Business leaders, community advocates applaud effort to

open fresh food stores in “food deserts”


November 30, 2010, Washington, D.C. – A bipartisan coalition in the House and Senate today introduced bills that will invest $500 million to dramatically reduce the number of low-income Americans living in so-called “food deserts” – all while helping combat the childhood obesity crisis nationwide and potentially creating or preserving 44,500 full-time jobs and 50,000 construction jobs.

The Healthy Food Financing Initiative would leverage private investment through federal loans and grants to create or expand fresh food outlets in underserved communities.  The initiative’s public-private partnership would also provide a market-based approach to address the obesity crisis in these communities, where nearly 1 in 3 children and adolescents are overweight or obese.

An estimated 25 million Americans have limited access to a nearby full-service supermarket selling fresh foods.  Access to healthy food is associated with lower risk for obesity and other diet-related chronic diseases, according to The Grocery Gap, a 2010 report by PolicyLink and The Food Trust. The loans and grants from the Healthy Food Financing Initiative would help supermarkets and other fresh food retailers open new stores or expand their fresh food offerings in low-income rural, suburban and urban areas.

The Senate lead sponsor is Sen. Kirsten Gillibrand (D-NY), with co-sponsors Sherrod Brown (D-OH), Tom Carper (D-DE), Bob Casey (D-PA), Tom Harkin  (D-IA), Frank Lautenberg (D-NJ), Bernie Sanders (I-VT) , Chuck Schumer (D-NY), Arlen Specter (D-PA), Debbie Stabenow (D-MI). The House lead sponsor is Rep. Allyson Schwartz (D-PA-13), with co-sponsors Michael Burgess (R-TX-26), Earl Blumenauer (D-OR-3), Chaka Fattah (D-PA-2), Nydia Velazquez (D-NY-12), and Bobby L. Rush (D-IL-1)

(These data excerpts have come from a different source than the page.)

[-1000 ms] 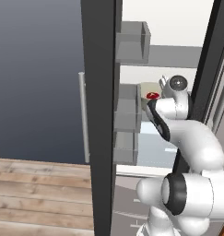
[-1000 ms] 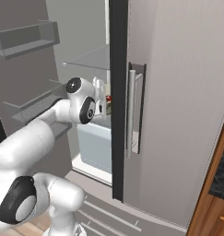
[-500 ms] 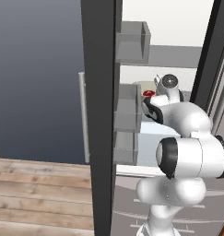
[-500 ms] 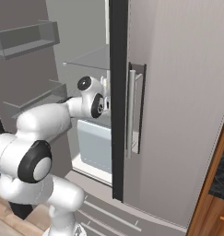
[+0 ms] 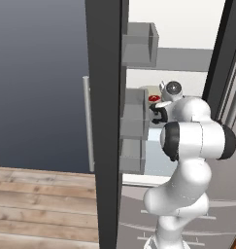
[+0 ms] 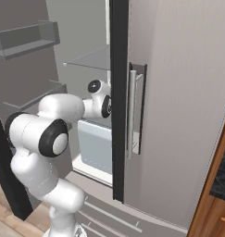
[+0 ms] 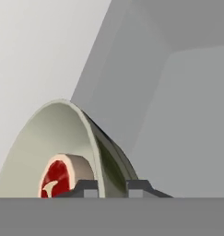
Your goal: Place one of the steaks on the plate and the other in the bowl. Then place the bowl in the fridge.
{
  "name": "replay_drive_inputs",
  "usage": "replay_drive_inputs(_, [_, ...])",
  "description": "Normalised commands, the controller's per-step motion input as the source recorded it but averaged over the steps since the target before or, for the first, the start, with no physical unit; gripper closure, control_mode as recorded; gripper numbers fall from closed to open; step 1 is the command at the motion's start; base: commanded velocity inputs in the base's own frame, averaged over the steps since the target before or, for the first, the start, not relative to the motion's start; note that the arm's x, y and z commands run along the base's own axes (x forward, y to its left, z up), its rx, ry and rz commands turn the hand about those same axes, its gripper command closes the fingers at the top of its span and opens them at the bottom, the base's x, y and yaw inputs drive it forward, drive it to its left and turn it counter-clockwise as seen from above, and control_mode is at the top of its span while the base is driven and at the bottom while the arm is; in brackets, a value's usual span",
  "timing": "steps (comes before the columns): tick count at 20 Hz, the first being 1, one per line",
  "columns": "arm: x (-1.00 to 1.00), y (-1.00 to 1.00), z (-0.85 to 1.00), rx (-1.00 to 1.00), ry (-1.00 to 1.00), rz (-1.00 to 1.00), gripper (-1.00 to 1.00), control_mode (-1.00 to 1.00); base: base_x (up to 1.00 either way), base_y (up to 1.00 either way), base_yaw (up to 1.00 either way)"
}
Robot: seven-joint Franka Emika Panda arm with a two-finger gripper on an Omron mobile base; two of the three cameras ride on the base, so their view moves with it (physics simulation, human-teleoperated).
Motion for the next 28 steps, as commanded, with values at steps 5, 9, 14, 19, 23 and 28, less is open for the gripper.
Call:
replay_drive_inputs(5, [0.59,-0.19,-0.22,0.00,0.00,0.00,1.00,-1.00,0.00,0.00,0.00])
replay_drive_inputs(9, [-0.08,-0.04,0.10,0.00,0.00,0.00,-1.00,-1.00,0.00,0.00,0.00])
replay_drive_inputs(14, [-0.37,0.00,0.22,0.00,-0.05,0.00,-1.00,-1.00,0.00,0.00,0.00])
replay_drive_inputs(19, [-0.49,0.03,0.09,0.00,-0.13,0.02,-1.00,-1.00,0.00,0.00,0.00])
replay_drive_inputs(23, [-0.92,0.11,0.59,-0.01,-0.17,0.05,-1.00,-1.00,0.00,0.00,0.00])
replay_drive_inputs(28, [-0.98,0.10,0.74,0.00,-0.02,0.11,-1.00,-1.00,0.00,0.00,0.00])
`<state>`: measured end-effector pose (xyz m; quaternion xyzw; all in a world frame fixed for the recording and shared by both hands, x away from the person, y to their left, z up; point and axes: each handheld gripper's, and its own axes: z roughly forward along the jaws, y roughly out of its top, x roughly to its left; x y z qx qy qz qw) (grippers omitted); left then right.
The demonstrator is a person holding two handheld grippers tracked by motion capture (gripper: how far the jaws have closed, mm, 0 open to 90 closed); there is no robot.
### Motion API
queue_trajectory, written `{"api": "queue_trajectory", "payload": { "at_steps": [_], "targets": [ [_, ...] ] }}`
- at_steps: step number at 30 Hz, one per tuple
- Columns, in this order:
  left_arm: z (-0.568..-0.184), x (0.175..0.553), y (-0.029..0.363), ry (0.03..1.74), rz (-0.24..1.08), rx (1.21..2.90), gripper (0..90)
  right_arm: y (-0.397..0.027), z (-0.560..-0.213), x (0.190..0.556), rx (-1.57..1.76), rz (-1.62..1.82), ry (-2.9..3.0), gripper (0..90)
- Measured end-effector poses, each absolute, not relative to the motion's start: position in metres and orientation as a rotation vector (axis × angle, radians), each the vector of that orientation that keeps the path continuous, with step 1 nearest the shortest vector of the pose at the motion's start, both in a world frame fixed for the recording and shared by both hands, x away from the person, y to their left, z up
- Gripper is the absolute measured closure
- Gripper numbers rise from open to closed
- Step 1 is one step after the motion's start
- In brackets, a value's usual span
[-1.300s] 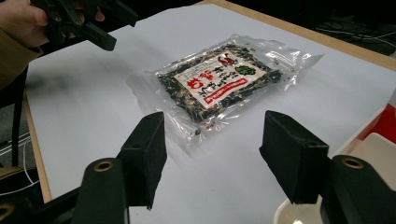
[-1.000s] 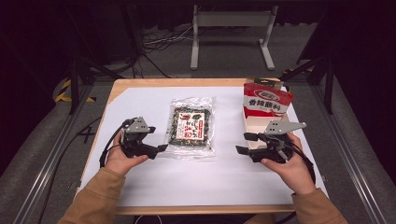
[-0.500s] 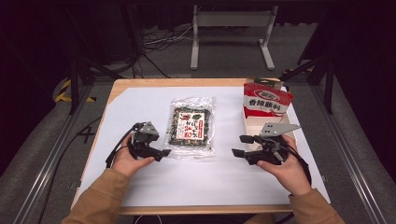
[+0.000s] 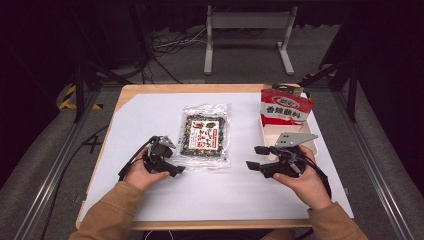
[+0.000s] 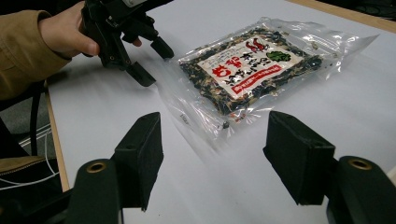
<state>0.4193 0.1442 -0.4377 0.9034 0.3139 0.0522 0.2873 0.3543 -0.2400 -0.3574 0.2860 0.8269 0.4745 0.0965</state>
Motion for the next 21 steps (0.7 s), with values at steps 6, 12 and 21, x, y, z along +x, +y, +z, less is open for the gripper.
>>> {"api": "queue_trajectory", "payload": {
  "at_steps": [6, 12, 21],
  "targets": [
    [-0.4372, 0.4182, 0.1435, 0.831, 0.171, 2.422, 26.4, -0.2393, -0.3582, 0.3546, 0.847, 1.404, 2.455, 36.0],
    [-0.4362, 0.4151, 0.1404, 0.799, 0.211, 2.453, 36.6, -0.2381, -0.3588, 0.3546, 0.844, 1.401, 2.460, 35.8],
    [-0.4328, 0.4113, 0.1348, 0.761, 0.203, 2.486, 53.0, -0.2358, -0.3592, 0.3540, 0.834, 1.401, 2.465, 35.5]
  ]
}}
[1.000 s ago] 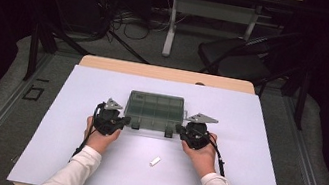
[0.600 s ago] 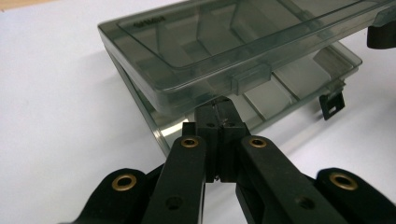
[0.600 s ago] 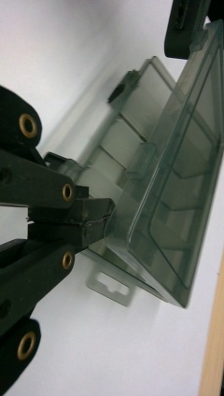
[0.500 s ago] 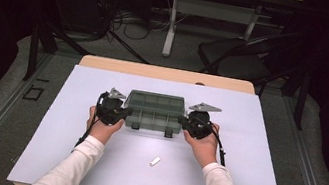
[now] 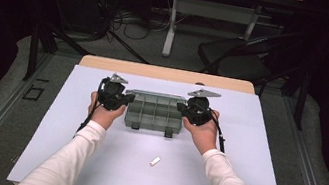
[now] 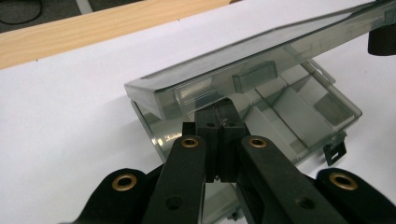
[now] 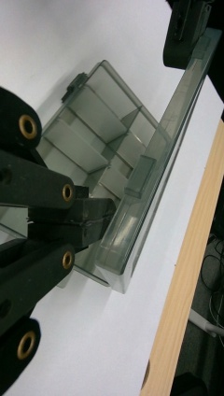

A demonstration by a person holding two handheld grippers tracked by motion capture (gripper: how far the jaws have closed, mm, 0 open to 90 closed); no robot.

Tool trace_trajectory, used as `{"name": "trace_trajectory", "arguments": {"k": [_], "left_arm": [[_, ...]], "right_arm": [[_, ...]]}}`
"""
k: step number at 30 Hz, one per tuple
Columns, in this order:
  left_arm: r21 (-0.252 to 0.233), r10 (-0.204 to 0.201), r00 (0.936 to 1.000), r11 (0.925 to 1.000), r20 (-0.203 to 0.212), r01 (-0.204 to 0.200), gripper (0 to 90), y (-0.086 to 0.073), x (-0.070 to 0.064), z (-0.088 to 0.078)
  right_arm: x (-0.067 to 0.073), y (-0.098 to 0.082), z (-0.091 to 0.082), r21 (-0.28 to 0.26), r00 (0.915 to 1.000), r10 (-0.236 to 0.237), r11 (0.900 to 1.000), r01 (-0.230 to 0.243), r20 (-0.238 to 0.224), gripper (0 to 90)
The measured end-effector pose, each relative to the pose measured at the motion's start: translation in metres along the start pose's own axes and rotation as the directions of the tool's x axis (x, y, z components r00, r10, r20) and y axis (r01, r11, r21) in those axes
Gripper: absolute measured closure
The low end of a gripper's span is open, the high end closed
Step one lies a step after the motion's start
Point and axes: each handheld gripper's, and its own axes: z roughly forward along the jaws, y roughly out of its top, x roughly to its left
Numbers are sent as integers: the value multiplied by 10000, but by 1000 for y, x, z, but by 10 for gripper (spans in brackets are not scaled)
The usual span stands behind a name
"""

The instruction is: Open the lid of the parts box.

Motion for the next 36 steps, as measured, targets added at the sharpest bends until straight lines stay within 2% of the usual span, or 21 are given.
{"name": "trace_trajectory", "arguments": {"k": [3, 8, 9, 14, 17, 18, 32, 36], "left_arm": [[-33, -127, 9999, 9999, 38, 128, 900, 9, 4, 0], [71, -13, 9999, 10000, 102, 12, 900, 19, 8, 1], [123, 97, 9999, 9999, 25, -97, 900, 23, 9, 1], [5, 111, 9998, 9999, -158, -110, 900, 30, 10, 3], [106, 158, 9997, 9998, -210, -156, 900, 35, 11, 2], [-14, 149, 9996, 9999, -254, -149, 900, 38, 12, 3], [-86, -9, 9995, 10000, -324, 6, 900, 41, 13, 6], [47, 33, 9997, 10000, -246, -32, 900, 41, 13, 6]], "right_arm": [[-3, 11, 1, 21, 9999, 74, 10000, -74, 75, 900], [-6, 20, 3, 55, 9998, 137, 9999, -138, 128, 900], [-7, 24, 4, 74, 9998, 114, 9999, -116, 169, 900], [-9, 34, 6, 100, 9996, 39, 9999, -42, 284, 900], [-10, 39, 7, 91, 9995, 25, 10000, -27, 314, 900], [-10, 41, 7, 61, 9995, 28, 10000, -30, 324, 900], [-9, 43, 8, 43, 9996, -46, 10000, 45, 272, 900], [-10, 41, 6, 58, 9996, -142, 9999, 141, 242, 879]]}}
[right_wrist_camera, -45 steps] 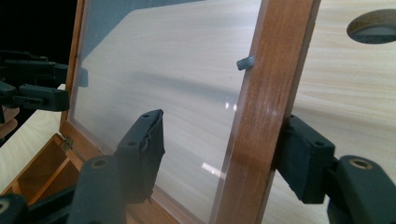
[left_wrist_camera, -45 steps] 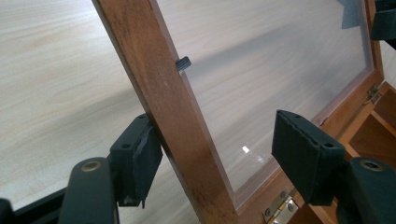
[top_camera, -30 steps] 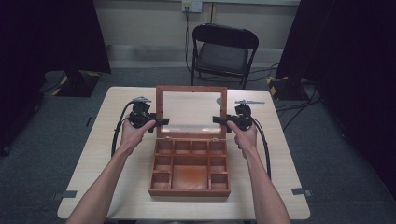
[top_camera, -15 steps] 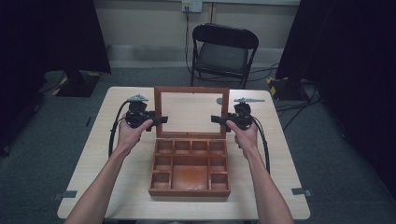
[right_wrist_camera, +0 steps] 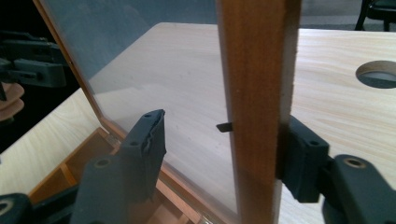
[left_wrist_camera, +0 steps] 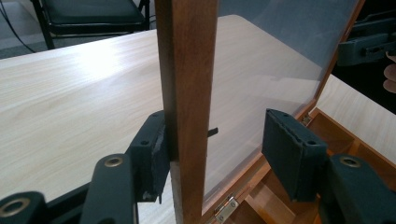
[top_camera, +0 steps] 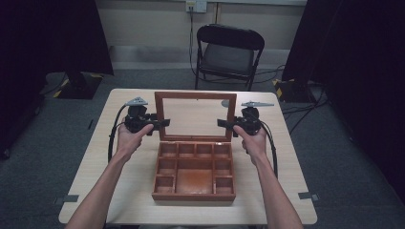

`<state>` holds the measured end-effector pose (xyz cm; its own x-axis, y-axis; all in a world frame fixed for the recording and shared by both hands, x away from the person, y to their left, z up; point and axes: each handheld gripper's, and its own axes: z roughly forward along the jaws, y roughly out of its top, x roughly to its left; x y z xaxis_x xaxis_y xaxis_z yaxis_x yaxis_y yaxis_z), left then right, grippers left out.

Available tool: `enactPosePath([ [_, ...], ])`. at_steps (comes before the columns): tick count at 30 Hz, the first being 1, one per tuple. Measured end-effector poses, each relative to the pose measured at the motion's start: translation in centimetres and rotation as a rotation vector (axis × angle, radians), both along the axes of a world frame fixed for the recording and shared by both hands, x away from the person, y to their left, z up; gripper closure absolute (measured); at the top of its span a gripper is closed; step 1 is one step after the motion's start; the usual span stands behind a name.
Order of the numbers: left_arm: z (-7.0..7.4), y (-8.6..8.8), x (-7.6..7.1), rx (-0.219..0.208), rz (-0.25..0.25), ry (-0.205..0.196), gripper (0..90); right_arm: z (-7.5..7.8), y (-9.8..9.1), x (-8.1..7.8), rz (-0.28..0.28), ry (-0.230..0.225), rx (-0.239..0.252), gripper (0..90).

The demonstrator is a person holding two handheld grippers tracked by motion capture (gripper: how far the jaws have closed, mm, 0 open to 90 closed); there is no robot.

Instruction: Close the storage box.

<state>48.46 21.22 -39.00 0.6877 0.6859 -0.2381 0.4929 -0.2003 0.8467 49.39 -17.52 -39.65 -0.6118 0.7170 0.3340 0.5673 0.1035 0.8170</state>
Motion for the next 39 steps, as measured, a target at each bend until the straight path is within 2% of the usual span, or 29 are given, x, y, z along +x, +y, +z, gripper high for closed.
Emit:
enactPosePath([
  [4,0.0,0.0,0.1,-0.034,-0.014,0.002,43.2,0.1,-0.2,-0.4,0.007,-0.012,0.004,41.7],
  [6,0.1,-0.3,-0.1,-0.024,-0.014,-0.006,42.6,0.1,-0.2,-0.6,0.009,-0.014,0.004,41.7],
  [9,0.4,-0.8,-0.7,0.013,-0.013,-0.031,40.4,0.1,-0.3,-0.9,0.016,-0.018,0.005,41.8],
  [14,0.5,-0.6,-1.5,0.015,-0.028,-0.043,41.4,0.3,-0.2,-1.5,0.03,-0.022,-0.004,42.7],
  [17,0.3,-0.5,-1.9,0.002,-0.032,-0.05,42.0,0.4,-0.1,-1.9,0.033,-0.032,-0.014,41.8],
  [23,0.3,-0.5,-2.6,0.007,-0.038,-0.057,41.8,0.3,-0.1,-2.6,0.032,-0.036,-0.008,40.2],
  [25,0.3,-0.6,-2.8,0.018,-0.049,-0.064,41.3,0.4,-0.1,-2.7,0.036,-0.029,-0.013,39.6],
  [26,0.3,-0.6,-3.0,0.038,-0.054,-0.069,40.8,0.5,-0.1,-2.8,0.039,-0.022,-0.016,39.4],
  [33,0.1,-0.4,-3.9,0.029,-0.053,-0.083,43.6,0.3,-0.3,-3.7,0.053,-0.028,-0.014,37.6],
  [37,0.0,-0.4,-4.5,0.005,-0.053,-0.068,43.6,0.2,-0.3,-4.2,0.064,-0.026,-0.02,36.8],
  [39,0.0,-0.6,-4.8,0.02,-0.045,-0.068,42.8,0.2,-0.4,-4.4,0.071,-0.023,-0.022,36.1],
])
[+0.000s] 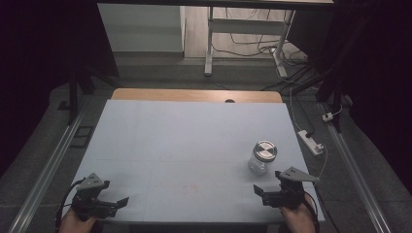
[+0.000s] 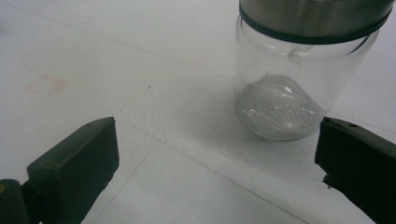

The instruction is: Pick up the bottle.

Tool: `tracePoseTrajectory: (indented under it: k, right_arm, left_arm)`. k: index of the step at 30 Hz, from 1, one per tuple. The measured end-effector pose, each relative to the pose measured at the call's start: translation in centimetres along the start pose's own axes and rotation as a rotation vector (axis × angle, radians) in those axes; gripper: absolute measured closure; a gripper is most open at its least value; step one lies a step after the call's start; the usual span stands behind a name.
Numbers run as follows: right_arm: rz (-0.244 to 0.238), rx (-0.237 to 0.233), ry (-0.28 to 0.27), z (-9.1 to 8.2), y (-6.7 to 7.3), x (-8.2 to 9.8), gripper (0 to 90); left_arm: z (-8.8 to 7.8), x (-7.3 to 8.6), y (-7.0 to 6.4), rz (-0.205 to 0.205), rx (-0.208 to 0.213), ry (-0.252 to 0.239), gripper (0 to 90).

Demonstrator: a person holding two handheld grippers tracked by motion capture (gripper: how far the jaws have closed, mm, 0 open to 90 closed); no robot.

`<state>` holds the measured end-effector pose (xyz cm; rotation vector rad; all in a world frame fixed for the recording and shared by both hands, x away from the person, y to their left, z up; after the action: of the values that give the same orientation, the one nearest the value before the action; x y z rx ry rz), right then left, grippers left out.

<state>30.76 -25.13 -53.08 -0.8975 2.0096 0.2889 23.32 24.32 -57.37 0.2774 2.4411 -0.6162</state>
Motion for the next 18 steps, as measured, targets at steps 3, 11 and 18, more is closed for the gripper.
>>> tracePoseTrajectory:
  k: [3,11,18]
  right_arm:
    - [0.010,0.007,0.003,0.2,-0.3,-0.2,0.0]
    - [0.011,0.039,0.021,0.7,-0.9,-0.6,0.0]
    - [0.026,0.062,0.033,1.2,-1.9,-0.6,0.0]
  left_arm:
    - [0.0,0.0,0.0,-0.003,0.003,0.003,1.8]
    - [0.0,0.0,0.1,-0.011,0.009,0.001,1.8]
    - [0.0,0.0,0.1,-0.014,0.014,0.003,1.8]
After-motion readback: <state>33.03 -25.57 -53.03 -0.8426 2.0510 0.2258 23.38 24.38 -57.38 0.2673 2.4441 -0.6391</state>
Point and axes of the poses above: each handheld gripper's, and its own axes: z roughly forward along the jaws, x roughly out of its underside, y roughly to its left, the point moved 7 cm from there along z, roughly forward along the jaws, and after that the axes turned 15 degrees about -z, right-handed, at the moved point
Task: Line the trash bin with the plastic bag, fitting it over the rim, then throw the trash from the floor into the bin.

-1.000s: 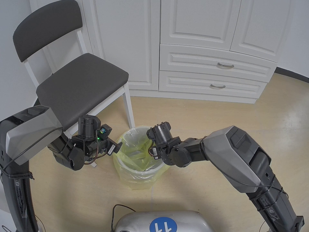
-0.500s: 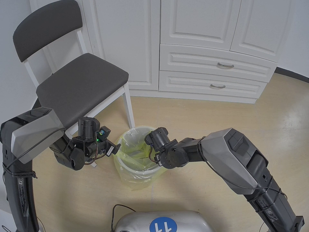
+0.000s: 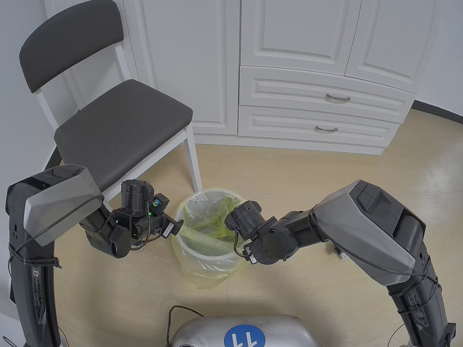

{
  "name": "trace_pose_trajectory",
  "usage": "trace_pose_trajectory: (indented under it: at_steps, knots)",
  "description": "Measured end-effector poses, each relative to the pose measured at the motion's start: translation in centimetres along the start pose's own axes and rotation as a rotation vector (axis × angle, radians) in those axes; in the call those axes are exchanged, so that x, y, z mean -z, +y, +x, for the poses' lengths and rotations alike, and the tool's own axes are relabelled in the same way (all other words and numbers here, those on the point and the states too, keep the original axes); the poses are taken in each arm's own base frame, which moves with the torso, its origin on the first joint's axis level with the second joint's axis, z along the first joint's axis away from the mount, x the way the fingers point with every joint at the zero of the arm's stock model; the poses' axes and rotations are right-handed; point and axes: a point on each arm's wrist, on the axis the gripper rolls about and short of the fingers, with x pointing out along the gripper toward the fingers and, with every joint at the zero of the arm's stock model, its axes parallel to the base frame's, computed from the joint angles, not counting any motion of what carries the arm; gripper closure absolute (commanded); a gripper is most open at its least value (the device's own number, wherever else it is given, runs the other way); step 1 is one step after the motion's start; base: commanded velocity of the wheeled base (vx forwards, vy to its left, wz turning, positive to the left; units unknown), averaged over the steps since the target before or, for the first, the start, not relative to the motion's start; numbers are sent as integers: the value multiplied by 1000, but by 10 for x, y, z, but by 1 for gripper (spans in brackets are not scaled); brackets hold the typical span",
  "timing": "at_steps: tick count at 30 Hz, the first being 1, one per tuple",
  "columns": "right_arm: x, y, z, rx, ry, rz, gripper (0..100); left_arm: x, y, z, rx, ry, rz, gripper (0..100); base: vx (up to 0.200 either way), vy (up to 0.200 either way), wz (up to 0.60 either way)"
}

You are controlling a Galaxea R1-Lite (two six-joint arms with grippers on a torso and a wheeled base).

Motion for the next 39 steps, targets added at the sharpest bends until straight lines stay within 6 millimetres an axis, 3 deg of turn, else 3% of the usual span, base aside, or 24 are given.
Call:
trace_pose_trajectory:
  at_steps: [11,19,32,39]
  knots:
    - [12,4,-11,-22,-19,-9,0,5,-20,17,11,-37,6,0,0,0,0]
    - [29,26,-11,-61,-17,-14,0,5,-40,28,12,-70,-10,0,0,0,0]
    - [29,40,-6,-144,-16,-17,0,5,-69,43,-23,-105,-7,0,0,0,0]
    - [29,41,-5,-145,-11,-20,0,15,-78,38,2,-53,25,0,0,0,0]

“Obesity and diabetes rates are reaching crisis proportions in our country and it is time to take aggressive action,” said Sen. Gillibrand, who, as the first New Yorker to serve on the Senate Agriculture Committee in nearly 40 years, is helping lead the fight in the Senate to combat child obesity and promote good health.  “Millions of New Yorkers do not have access to fresh, healthy food.  By building new grocery stores in underserved areas across the state we can give people the opportunity to live longer, healthier lives, save billions in health care costs, and create tens of thousands of good-paying jobs.”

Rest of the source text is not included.